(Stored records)

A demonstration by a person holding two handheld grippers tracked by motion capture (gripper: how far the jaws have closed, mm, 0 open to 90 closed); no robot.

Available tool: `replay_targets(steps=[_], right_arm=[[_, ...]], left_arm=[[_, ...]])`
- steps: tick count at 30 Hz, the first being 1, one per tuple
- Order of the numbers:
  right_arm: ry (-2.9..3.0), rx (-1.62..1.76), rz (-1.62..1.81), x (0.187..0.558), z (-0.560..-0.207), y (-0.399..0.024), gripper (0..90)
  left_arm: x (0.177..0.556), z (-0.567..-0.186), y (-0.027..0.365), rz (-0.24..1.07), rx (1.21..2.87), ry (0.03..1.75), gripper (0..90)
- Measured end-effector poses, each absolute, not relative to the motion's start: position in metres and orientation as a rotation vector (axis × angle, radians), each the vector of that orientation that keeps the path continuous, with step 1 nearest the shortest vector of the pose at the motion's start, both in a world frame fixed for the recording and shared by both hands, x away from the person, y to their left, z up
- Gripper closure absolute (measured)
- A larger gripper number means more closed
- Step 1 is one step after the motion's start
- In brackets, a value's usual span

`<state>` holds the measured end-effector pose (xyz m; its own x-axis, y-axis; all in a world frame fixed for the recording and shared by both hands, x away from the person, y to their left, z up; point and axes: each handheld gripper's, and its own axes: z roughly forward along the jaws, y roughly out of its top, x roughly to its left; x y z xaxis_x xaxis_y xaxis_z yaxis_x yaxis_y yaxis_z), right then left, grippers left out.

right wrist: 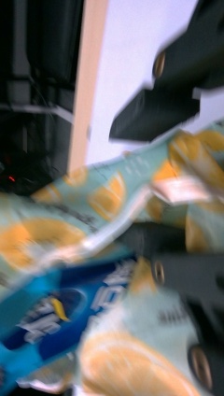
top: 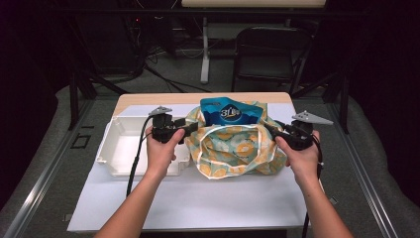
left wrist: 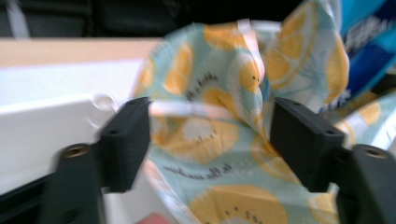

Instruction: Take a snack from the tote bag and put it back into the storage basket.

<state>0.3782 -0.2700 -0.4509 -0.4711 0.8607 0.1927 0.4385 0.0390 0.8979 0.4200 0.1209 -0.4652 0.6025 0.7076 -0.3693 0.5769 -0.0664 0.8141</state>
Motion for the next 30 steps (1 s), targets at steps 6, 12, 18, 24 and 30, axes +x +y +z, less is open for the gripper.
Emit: replay_targets(steps=[6,12,18,24,30], right_arm=[[1.958,1.286,1.37,0.376,-0.457,-0.263,89.0],[1.949,1.334,1.32,0.376,-0.478,-0.265,90.0],[1.978,1.348,1.234,0.37,-0.497,-0.268,90.0],[1.905,1.303,1.316,0.354,-0.488,-0.275,68.2],[1.826,1.229,1.438,0.323,-0.464,-0.285,49.6]], left_arm=[[0.419,-0.475,0.108,0.097,1.857,1.041,79.1],[0.415,-0.49,0.1,0.107,1.935,1.067,83.4],[0.407,-0.496,0.102,0.101,1.932,1.07,75.9],[0.39,-0.479,0.112,0.145,1.826,1.025,48.1],[0.371,-0.46,0.118,0.176,1.778,0.951,40.9]])
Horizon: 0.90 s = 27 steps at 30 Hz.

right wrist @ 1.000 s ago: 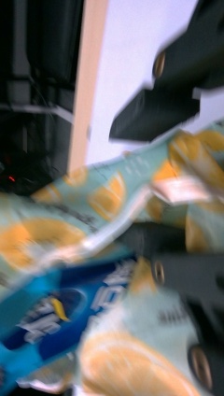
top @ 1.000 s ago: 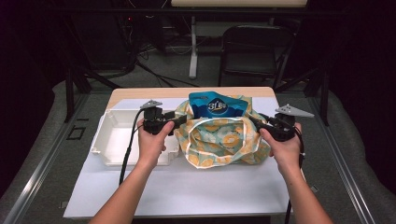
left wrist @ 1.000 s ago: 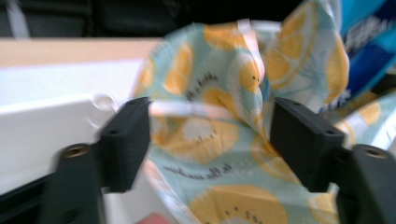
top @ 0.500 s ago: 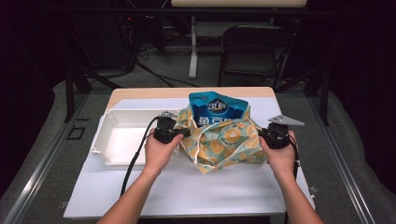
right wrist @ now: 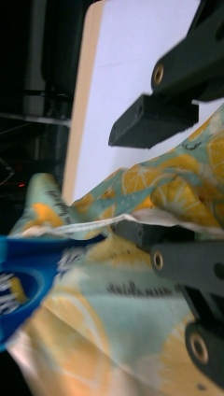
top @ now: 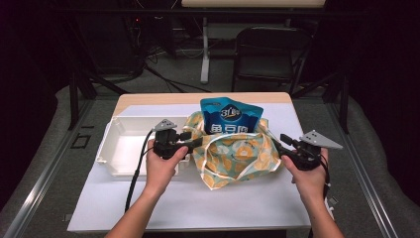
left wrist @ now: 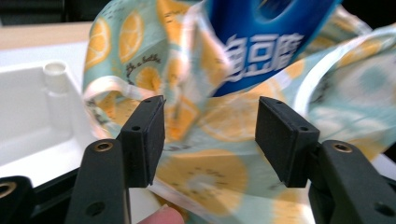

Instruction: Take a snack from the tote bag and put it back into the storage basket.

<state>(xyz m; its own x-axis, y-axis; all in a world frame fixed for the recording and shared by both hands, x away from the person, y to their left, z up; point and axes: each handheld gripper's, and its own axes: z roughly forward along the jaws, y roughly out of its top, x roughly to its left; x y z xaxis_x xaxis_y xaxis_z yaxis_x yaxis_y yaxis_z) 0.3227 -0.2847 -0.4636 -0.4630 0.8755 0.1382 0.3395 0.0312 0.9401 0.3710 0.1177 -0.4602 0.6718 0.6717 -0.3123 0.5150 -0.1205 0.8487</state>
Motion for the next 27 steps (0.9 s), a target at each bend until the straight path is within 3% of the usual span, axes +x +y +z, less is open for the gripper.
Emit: replay_targets(steps=[7,11,12,14,15,18,19,23,27], right_arm=[[1.813,1.243,1.538,0.297,-0.451,-0.283,29.1],[1.838,1.247,1.564,0.29,-0.457,-0.279,29.3],[1.845,1.246,1.579,0.289,-0.46,-0.279,33.6],[1.878,1.209,1.603,0.287,-0.466,-0.277,52.4],[1.878,1.209,1.603,0.287,-0.466,-0.277,52.4],[1.947,1.157,1.583,0.289,-0.472,-0.269,71.2],[1.961,1.136,1.527,0.291,-0.476,-0.263,81.6],[1.952,1.157,1.463,0.297,-0.484,-0.257,88.4],[1.942,1.184,1.403,0.302,-0.494,-0.255,89.9]], left_arm=[[0.351,-0.466,0.105,0.154,1.795,0.907,34.5],[0.351,-0.475,0.1,0.152,1.832,0.931,39.0],[0.352,-0.48,0.097,0.142,1.853,0.931,42.5],[0.351,-0.483,0.093,0.163,1.88,0.928,47.2],[0.351,-0.483,0.093,0.163,1.88,0.928,50.7],[0.352,-0.487,0.088,0.183,1.924,0.937,59.0],[0.352,-0.49,0.085,0.175,1.957,0.928,70.4],[0.352,-0.497,0.082,0.164,2.007,0.913,90.0],[0.35,-0.509,0.081,0.151,2.032,0.926,90.0]])
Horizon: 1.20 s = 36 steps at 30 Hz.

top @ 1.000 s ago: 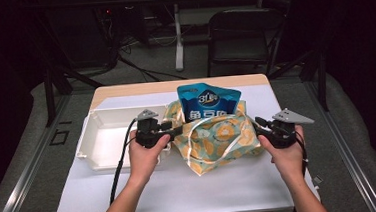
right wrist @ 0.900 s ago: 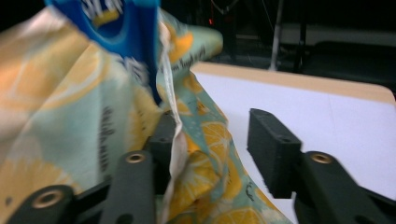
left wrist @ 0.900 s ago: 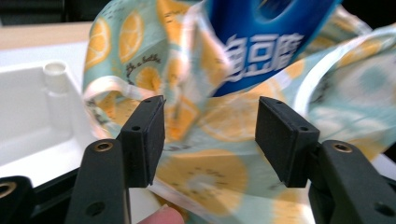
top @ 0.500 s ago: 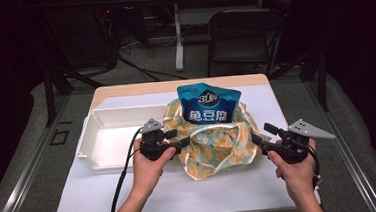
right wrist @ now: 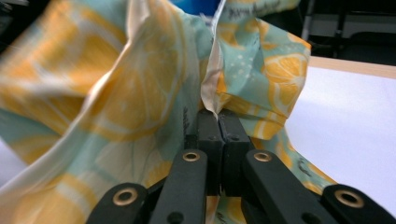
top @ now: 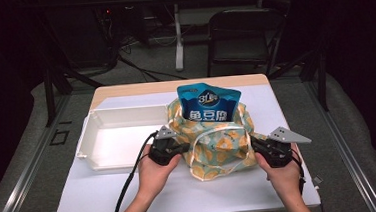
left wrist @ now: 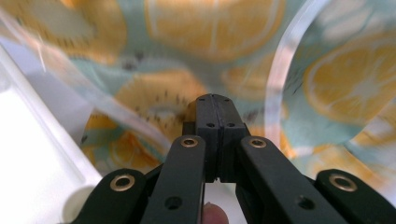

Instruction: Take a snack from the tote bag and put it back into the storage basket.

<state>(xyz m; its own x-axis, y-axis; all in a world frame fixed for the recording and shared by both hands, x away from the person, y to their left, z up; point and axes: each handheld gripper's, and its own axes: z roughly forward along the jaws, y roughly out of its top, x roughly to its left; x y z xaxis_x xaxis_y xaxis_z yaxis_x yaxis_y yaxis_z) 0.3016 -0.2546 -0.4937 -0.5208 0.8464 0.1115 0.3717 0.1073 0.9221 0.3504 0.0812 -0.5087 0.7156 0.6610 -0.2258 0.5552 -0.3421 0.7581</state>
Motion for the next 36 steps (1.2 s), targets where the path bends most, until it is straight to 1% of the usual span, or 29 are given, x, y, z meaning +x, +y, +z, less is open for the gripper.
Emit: replay_targets(steps=[2,3,4,5,7,9,11,13,15,16,19,23,25,27,29,30,31,32,35,36], right_arm=[[1.93,1.211,1.419,0.303,-0.497,-0.256,89.9],[1.933,1.203,1.417,0.303,-0.496,-0.256,89.9],[1.928,1.202,1.412,0.302,-0.495,-0.256,89.8],[1.925,1.2,1.42,0.302,-0.495,-0.255,89.7],[1.927,1.199,1.423,0.303,-0.495,-0.254,89.3],[1.909,1.21,1.431,0.305,-0.495,-0.253,88.6],[1.9,1.214,1.446,0.305,-0.494,-0.253,86.0],[1.888,1.222,1.454,0.305,-0.493,-0.256,78.9],[1.877,1.227,1.482,0.303,-0.49,-0.26,68.3],[1.872,1.228,1.5,0.301,-0.488,-0.263,63.3],[1.861,1.208,1.521,0.292,-0.483,-0.269,53.5],[1.812,1.201,1.541,0.278,-0.48,-0.279,48.9],[1.791,1.187,1.541,0.271,-0.481,-0.283,48.3],[1.785,1.179,1.541,0.263,-0.482,-0.287,49.1],[1.77,1.186,1.54,0.256,-0.485,-0.289,54.0],[1.77,1.186,1.54,0.256,-0.485,-0.289,54.0],[1.769,1.186,1.519,0.249,-0.491,-0.288,61.3],[1.774,1.196,1.518,0.246,-0.495,-0.287,66.8],[1.848,1.189,1.507,0.243,-0.506,-0.278,75.2],[1.876,1.185,1.508,0.245,-0.508,-0.273,76.3]], left_arm=[[0.349,-0.511,0.084,0.135,2.01,0.936,89.5],[0.346,-0.507,0.088,0.107,1.941,0.918,84.3],[0.346,-0.507,0.088,0.107,1.941,0.918,78.7],[0.342,-0.5,0.09,0.106,1.906,0.863,73.7],[0.339,-0.495,0.088,0.155,1.899,0.857,63.1],[0.339,-0.494,0.088,0.167,1.898,0.855,51.3],[0.341,-0.494,0.087,0.144,1.862,0.866,46.4],[0.344,-0.495,0.082,0.136,1.871,0.866,44.6],[0.346,-0.495,0.078,0.148,1.888,0.866,45.2],[0.349,-0.494,0.073,0.176,1.905,0.881,47.6],[0.355,-0.493,0.069,0.182,1.903,0.915,60.4],[0.36,-0.493,0.063,0.153,1.919,0.926,79.9],[0.362,-0.495,0.06,0.154,1.935,0.922,85.4],[0.363,-0.496,0.06,0.152,1.933,0.925,87.7],[0.364,-0.496,0.06,0.147,1.929,0.93,88.8],[0.364,-0.496,0.06,0.14,1.926,0.936,88.8],[0.365,-0.496,0.06,0.138,1.921,0.94,89.2],[0.366,-0.495,0.06,0.134,1.914,0.948,89.4],[0.366,-0.493,0.062,0.124,1.903,0.949,89.7],[0.366,-0.493,0.063,0.125,1.899,0.946,89.7]])
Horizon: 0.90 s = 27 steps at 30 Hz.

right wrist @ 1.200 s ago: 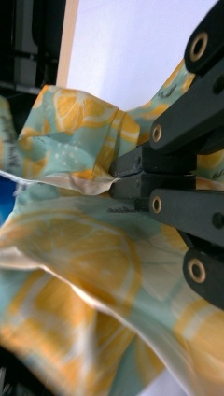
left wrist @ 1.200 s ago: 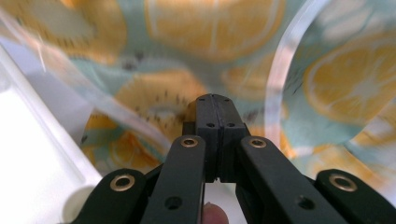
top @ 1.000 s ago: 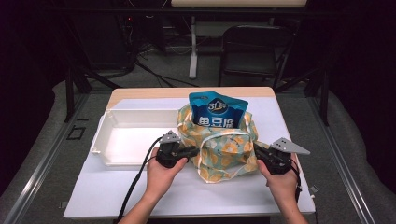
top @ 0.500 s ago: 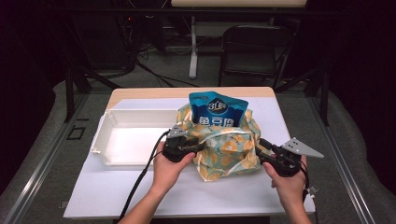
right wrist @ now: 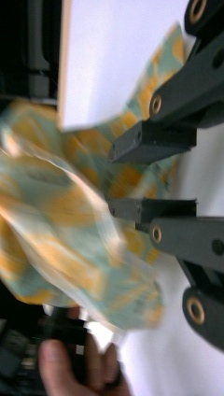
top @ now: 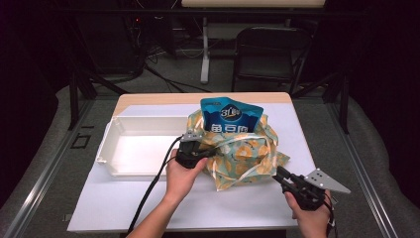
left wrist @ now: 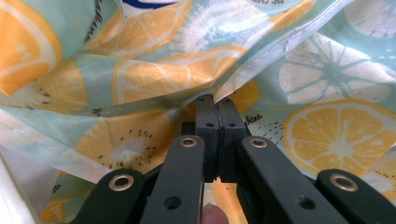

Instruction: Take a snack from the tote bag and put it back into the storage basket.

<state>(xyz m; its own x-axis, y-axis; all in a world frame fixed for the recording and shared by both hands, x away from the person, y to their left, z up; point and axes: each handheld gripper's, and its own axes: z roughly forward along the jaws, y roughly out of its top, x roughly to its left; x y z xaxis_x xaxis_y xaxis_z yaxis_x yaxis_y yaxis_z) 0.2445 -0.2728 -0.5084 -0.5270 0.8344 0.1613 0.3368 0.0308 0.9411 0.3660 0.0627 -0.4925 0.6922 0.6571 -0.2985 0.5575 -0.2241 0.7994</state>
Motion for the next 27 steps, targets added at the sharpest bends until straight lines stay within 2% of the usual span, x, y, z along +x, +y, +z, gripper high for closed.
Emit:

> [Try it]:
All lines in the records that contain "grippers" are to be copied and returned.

> [Exercise response]:
A demonstration by a person holding two handheld grippers tracked by motion capture (gripper: how far the jaws have closed, mm, 0 open to 90 closed); no robot.
`<state>` holds the measured end-effector pose (xyz m; its own x-axis, y-axis; all in a world frame fixed for the recording and shared by both hands, x away from the person, y to their left, z up; point and axes: each handheld gripper's, and its own axes: z roughly forward along the jaws, y roughly out of its top, x roughly to its left; x y z xaxis_x xaxis_y xaxis_z yaxis_x yaxis_y yaxis_z), right then left, grippers left out.

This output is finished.